**Task**
Go through the entries below and print, exactly, the lines starting at the one with "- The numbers" and ending at the one with "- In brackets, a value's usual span", keeping both ends and no others.

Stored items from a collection
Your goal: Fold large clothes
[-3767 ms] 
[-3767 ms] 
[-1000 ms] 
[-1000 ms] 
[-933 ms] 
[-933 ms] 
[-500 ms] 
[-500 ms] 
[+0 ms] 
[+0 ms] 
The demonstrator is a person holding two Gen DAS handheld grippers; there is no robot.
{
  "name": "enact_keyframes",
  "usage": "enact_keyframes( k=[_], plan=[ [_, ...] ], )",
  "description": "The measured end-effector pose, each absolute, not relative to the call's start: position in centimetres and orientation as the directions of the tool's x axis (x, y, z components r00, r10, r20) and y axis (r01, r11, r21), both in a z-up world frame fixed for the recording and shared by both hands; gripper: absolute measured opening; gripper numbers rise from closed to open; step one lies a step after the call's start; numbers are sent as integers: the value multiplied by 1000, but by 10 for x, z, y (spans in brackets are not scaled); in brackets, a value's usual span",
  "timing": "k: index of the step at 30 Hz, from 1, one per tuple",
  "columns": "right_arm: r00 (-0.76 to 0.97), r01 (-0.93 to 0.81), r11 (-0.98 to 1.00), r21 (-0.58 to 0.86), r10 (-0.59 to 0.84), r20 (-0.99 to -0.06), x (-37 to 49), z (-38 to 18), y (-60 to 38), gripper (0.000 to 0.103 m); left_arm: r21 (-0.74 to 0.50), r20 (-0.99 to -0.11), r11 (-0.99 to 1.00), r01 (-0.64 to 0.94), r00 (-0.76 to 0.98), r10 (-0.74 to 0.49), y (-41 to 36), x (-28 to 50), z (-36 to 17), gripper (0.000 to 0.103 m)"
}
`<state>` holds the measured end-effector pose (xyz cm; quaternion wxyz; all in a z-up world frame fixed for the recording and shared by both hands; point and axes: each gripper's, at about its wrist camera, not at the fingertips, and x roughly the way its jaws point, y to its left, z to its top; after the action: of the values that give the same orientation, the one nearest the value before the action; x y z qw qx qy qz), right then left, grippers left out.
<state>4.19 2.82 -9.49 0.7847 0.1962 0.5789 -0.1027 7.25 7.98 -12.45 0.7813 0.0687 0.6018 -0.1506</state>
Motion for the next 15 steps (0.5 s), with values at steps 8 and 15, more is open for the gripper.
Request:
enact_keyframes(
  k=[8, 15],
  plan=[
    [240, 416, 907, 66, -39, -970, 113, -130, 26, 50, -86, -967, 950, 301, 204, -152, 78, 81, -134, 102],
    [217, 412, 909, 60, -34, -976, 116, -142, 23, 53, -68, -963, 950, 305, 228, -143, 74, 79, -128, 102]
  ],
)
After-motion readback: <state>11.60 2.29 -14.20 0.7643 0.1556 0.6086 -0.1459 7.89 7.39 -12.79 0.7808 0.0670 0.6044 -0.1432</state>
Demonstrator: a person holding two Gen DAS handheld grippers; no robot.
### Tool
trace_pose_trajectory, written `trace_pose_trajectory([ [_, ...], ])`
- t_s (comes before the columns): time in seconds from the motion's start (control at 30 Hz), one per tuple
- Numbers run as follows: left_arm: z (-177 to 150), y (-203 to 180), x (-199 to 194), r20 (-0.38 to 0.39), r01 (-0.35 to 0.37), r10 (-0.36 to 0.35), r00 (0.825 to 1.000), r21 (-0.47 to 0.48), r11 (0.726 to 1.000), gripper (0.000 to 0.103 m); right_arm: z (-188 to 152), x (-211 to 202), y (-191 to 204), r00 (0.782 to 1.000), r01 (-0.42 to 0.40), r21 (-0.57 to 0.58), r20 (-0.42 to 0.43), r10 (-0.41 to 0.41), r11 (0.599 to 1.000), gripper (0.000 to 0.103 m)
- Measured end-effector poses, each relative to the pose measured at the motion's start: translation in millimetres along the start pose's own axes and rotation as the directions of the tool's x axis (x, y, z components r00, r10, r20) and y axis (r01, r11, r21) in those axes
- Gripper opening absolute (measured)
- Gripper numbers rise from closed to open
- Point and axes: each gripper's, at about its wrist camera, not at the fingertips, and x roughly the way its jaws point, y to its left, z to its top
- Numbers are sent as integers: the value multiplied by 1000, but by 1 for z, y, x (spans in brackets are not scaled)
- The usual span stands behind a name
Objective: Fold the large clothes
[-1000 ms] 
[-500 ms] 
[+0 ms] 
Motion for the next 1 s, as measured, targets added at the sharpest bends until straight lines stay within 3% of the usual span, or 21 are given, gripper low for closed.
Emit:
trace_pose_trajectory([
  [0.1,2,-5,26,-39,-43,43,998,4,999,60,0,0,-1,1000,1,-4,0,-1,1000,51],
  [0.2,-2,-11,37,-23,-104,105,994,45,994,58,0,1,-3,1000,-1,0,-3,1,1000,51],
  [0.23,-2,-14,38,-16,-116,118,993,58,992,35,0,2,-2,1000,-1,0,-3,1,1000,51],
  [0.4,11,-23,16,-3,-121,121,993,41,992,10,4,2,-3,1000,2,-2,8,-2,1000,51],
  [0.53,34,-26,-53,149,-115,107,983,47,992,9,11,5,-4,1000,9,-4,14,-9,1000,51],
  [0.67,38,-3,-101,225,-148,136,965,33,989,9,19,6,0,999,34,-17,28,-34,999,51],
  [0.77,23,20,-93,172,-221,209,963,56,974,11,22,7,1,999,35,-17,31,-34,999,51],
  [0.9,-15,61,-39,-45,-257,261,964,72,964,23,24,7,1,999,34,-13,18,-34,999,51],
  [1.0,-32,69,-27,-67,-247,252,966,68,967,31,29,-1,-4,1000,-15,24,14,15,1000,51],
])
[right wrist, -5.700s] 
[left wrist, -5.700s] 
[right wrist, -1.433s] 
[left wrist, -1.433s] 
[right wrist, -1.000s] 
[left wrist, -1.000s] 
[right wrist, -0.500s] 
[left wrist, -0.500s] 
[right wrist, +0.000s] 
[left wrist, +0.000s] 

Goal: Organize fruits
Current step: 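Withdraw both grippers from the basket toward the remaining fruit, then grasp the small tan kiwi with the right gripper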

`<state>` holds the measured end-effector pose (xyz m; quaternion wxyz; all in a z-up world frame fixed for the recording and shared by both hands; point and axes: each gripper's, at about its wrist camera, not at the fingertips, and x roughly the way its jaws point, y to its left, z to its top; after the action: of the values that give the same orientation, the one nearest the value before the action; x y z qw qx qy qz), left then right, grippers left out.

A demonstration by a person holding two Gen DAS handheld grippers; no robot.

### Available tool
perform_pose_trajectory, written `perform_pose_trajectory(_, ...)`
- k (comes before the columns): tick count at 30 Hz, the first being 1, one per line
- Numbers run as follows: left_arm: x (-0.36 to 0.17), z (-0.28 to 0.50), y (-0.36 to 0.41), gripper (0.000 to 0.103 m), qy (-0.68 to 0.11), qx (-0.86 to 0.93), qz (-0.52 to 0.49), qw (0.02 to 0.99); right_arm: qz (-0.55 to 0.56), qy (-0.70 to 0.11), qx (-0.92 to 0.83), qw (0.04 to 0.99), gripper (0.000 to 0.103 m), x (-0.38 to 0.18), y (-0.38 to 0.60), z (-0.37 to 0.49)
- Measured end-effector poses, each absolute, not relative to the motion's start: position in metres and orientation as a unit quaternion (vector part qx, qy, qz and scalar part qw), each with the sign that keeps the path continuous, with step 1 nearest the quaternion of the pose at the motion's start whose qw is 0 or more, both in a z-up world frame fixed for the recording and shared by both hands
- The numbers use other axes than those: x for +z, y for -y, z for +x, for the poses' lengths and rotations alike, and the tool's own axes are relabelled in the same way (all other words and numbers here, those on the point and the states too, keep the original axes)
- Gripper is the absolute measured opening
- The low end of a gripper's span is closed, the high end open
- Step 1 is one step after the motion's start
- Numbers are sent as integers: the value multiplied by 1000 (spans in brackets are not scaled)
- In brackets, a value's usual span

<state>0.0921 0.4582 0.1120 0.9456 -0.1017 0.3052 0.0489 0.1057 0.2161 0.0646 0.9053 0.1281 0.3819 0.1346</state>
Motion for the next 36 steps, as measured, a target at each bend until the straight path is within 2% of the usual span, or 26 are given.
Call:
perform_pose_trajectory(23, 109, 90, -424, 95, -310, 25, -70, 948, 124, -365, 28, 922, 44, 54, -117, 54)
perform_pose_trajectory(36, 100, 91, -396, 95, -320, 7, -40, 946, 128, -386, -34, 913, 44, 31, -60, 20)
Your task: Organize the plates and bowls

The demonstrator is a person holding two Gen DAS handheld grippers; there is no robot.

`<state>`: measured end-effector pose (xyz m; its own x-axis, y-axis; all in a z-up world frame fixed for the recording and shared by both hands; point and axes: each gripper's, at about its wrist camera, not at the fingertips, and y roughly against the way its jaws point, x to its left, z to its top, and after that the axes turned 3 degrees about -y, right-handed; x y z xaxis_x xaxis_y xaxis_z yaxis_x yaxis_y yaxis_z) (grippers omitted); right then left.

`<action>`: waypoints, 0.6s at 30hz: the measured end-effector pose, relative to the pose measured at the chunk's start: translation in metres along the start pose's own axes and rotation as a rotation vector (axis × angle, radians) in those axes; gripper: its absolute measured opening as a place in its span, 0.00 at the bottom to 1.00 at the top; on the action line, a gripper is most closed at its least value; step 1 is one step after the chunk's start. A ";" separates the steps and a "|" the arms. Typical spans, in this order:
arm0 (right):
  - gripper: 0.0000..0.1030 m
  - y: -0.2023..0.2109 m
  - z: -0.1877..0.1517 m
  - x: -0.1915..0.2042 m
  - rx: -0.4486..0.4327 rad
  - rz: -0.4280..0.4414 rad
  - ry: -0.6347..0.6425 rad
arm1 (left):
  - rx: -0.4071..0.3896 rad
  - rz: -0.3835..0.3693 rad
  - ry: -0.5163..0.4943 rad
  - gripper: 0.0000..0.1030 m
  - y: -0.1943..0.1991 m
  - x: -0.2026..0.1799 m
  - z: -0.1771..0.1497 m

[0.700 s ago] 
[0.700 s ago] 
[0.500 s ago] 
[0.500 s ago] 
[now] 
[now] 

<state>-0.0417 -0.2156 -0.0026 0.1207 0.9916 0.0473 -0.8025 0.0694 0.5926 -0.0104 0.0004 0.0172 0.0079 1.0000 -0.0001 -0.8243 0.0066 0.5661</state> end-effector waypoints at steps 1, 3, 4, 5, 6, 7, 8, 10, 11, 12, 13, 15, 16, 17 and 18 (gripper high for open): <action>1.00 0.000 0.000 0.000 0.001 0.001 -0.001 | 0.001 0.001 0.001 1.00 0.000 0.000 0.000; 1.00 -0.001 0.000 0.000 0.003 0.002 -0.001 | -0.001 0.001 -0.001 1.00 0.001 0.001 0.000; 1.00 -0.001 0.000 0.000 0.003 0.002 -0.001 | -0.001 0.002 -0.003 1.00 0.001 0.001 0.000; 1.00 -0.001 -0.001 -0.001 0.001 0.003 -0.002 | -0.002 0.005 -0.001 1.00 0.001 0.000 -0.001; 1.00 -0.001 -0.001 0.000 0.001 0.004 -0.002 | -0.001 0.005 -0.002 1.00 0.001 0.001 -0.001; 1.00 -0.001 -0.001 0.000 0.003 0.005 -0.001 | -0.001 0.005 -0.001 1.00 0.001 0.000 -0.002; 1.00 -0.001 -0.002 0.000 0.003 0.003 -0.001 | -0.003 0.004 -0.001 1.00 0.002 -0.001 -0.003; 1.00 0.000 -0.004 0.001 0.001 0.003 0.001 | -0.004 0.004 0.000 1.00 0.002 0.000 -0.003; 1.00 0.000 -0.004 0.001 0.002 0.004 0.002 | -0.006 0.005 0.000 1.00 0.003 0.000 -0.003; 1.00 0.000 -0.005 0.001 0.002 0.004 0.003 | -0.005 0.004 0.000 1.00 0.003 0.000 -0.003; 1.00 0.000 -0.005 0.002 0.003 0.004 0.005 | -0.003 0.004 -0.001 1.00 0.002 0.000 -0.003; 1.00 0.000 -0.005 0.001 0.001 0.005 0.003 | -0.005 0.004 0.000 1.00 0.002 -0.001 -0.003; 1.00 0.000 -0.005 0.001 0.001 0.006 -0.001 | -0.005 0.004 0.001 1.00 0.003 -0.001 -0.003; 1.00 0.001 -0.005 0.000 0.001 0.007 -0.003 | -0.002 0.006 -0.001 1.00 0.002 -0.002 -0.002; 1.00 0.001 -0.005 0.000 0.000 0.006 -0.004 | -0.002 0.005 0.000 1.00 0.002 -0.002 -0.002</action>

**Answer to this exercise**
- The numbers use other axes than those: x for +z, y for -y, z for +x, for the poses' lengths and rotations alike, and the tool's own axes are relabelled in the same way (all other words and numbers here, those on the point and the states too, keep the original axes)
- Gripper is the absolute measured opening
- The low end of a gripper's span is closed, the high end open
- Step 1 is one step after the motion's start
- Numbers are sent as integers: the value multiplied by 1000 (spans in brackets are not scaled)
- In brackets, a value's usual span

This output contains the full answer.